Work item>
Copy out the entries below exactly as they stand, but only from the line containing "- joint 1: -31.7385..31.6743" through the line containing "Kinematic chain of".

Records for the task>
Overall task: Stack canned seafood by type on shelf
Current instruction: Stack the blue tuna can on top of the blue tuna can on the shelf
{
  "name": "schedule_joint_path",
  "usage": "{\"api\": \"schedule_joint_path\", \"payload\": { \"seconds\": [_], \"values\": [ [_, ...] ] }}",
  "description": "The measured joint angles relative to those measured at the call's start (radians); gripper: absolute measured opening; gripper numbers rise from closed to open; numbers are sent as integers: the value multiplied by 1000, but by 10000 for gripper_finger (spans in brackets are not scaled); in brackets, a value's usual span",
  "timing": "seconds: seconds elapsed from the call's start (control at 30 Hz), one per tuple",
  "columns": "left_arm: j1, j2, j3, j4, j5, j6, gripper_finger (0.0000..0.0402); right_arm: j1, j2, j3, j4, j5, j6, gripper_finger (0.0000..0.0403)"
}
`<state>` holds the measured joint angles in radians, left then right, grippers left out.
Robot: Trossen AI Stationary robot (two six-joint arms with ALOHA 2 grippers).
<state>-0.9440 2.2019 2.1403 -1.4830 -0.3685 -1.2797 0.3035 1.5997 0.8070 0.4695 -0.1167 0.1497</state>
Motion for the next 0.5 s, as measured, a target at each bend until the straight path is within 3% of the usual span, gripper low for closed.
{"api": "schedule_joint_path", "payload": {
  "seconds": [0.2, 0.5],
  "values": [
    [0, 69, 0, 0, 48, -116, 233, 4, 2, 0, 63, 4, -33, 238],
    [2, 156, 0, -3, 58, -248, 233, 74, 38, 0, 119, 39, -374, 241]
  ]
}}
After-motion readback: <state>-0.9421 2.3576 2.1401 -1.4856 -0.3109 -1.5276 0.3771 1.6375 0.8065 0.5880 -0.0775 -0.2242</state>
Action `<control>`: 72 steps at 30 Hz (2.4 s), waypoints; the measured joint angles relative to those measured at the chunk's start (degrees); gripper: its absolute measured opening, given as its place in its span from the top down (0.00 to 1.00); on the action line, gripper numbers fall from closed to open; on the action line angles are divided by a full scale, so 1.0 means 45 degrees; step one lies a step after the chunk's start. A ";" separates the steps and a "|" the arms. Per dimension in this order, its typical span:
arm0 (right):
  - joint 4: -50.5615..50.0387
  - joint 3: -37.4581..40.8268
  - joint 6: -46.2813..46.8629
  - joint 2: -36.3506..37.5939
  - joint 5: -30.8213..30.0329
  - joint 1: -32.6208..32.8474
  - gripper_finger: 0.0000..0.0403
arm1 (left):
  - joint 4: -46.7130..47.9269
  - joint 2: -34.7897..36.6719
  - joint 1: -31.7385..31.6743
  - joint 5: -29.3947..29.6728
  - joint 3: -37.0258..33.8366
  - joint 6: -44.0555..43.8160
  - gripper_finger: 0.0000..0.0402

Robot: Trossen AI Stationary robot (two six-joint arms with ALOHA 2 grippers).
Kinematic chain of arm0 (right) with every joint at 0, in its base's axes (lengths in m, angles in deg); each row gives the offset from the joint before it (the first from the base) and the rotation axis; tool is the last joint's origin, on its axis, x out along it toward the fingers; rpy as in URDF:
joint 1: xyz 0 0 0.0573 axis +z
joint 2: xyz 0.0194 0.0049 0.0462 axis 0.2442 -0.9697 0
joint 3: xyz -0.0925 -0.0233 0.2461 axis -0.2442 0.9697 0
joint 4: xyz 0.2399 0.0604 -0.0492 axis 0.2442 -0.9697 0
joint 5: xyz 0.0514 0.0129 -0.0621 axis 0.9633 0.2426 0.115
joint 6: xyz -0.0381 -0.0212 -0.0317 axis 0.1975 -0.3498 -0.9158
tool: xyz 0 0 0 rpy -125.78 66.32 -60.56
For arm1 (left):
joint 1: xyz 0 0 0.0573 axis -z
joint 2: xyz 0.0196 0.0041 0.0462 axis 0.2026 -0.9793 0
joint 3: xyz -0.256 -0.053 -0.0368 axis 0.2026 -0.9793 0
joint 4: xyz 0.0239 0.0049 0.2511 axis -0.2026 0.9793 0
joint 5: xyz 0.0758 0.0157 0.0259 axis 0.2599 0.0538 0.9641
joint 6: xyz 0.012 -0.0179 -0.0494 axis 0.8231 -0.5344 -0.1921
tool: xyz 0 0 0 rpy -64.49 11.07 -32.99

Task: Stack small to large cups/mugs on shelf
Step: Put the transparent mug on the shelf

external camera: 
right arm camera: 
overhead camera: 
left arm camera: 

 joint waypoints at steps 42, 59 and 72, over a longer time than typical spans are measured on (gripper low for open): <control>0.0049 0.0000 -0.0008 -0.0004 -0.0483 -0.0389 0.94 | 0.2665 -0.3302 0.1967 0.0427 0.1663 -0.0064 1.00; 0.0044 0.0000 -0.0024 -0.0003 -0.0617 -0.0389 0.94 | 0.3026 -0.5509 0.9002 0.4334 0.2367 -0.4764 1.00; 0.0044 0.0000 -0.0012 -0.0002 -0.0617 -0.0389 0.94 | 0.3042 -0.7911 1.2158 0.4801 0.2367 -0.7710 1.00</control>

Exercise response>
  - joint 1: -31.7385..31.6743
  - joint 5: -29.3947..29.6728
  - joint 3: -37.0258..33.8366
  - joint 6: -44.0555..43.8160
  - gripper_finger: 0.0000..0.0402

Robot: Trossen AI Stationary robot (two six-joint arms with ALOHA 2 grippers).
Kinematic chain of arm0 (right) with every joint at 0, in its base's axes (lengths in m, angles in deg); each row gives the offset from the joint before it (the first from the base) and the rotation axis; tool is the last joint's origin, on its axis, x out along it toward the fingers; rpy as in URDF:

Work on the exercise is now finished.